Deyim ve atasözlerine de yer veriyor İngiliz tüccar, ‘Ac ayu oynamaz’ diyor. (A hungry bear will not play)

O dönem Türkçesinin Trabzon’daki yerel halkın konuşmasına benziyor oluşu şaşırtıyor, tebessüm ettiriyor.

Olayın bize sempatik görünen tarafı bir yana; ticareti elinde bulunduran ülkenin, dil bakımından hakimiyetini de ortaya koyuyor.

Bu sebeple İngiliz tüccarlar Osmanlı Türkçesi öğreniyor.

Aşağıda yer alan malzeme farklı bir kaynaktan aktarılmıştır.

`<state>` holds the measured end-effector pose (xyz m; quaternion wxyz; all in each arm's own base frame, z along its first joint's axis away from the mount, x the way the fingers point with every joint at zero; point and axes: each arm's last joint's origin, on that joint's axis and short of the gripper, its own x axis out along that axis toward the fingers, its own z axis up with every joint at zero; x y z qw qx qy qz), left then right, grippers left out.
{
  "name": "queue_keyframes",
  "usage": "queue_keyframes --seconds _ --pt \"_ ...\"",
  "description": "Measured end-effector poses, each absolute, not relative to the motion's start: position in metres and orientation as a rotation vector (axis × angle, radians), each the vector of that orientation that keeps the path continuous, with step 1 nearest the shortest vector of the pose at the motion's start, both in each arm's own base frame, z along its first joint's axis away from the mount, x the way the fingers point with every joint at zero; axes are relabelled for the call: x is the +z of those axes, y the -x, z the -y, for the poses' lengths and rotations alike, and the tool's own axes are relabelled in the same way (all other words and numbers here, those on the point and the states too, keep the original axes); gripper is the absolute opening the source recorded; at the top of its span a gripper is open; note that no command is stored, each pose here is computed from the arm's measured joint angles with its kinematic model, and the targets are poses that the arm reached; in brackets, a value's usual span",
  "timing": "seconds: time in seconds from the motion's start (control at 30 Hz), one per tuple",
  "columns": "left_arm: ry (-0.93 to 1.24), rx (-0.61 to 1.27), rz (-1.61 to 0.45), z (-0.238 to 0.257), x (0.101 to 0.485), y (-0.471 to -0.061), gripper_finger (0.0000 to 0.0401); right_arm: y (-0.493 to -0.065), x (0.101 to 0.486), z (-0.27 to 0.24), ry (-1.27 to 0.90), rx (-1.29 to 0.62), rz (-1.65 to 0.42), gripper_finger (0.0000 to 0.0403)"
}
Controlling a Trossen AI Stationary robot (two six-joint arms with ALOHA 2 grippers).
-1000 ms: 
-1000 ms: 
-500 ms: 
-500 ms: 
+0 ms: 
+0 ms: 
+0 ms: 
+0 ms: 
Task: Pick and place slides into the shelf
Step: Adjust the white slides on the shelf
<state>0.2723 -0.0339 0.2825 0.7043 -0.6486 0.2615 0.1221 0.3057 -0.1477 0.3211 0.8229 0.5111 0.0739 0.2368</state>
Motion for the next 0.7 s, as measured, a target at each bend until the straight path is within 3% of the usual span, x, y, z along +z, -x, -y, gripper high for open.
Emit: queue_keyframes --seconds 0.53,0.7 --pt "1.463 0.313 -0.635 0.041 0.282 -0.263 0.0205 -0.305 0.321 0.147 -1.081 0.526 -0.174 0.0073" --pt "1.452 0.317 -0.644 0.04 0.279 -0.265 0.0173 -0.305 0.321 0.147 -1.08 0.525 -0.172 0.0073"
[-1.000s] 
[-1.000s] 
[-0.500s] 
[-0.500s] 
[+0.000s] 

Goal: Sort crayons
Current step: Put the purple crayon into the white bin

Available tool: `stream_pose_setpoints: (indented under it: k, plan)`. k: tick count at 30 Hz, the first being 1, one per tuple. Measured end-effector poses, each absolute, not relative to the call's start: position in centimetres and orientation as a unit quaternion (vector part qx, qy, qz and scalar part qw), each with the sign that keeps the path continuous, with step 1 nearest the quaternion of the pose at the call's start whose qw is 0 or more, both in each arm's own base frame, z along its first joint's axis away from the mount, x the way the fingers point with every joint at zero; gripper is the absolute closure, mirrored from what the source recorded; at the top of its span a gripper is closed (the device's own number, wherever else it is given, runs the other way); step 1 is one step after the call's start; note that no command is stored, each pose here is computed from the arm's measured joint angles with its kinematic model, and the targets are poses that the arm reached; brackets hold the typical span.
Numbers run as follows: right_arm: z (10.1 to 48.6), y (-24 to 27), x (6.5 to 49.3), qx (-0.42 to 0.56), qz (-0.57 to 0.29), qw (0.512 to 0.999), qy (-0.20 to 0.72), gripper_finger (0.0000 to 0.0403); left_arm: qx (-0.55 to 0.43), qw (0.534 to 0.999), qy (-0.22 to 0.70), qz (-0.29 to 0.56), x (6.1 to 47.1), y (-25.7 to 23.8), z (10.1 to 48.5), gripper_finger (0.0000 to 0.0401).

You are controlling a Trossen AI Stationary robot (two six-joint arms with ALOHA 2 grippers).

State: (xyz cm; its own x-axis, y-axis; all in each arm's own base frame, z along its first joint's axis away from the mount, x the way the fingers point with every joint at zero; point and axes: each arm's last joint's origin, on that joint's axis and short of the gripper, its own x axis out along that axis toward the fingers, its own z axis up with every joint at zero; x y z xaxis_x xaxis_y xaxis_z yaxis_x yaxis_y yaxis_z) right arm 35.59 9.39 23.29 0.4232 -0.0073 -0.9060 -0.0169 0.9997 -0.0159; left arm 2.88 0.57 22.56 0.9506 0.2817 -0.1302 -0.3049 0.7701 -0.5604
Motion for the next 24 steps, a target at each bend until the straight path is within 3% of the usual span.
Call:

Bugün ise İngilizce bilmemek bir eksiklik olarak kabul ediliyor.

Dünyaya, teknolojiye, entegre olabilmek için Thomas’ın dilini bilmek şart!

Asırlar sonra geldiğimiz nokta bu…

Oktay Sinanoğlu yıllarca boşuna uyarmadı. O kadar ki Türkçe hassasiyeti parlak akademik kariyerinin önüne geçti.

Yıllarca yurtdışında yaşayan bir bilim adamı olmasına rağmen hiç bir zaman aksanlı bir Türkçe kullanmadı. Konuşurken araya yabancı kelimeler sıkıştırmadı. Ölene kadar Türkçe’nin ne kadar önemli bir dil olduğunu hatta en iyi bilim dili olduğunu anlattı.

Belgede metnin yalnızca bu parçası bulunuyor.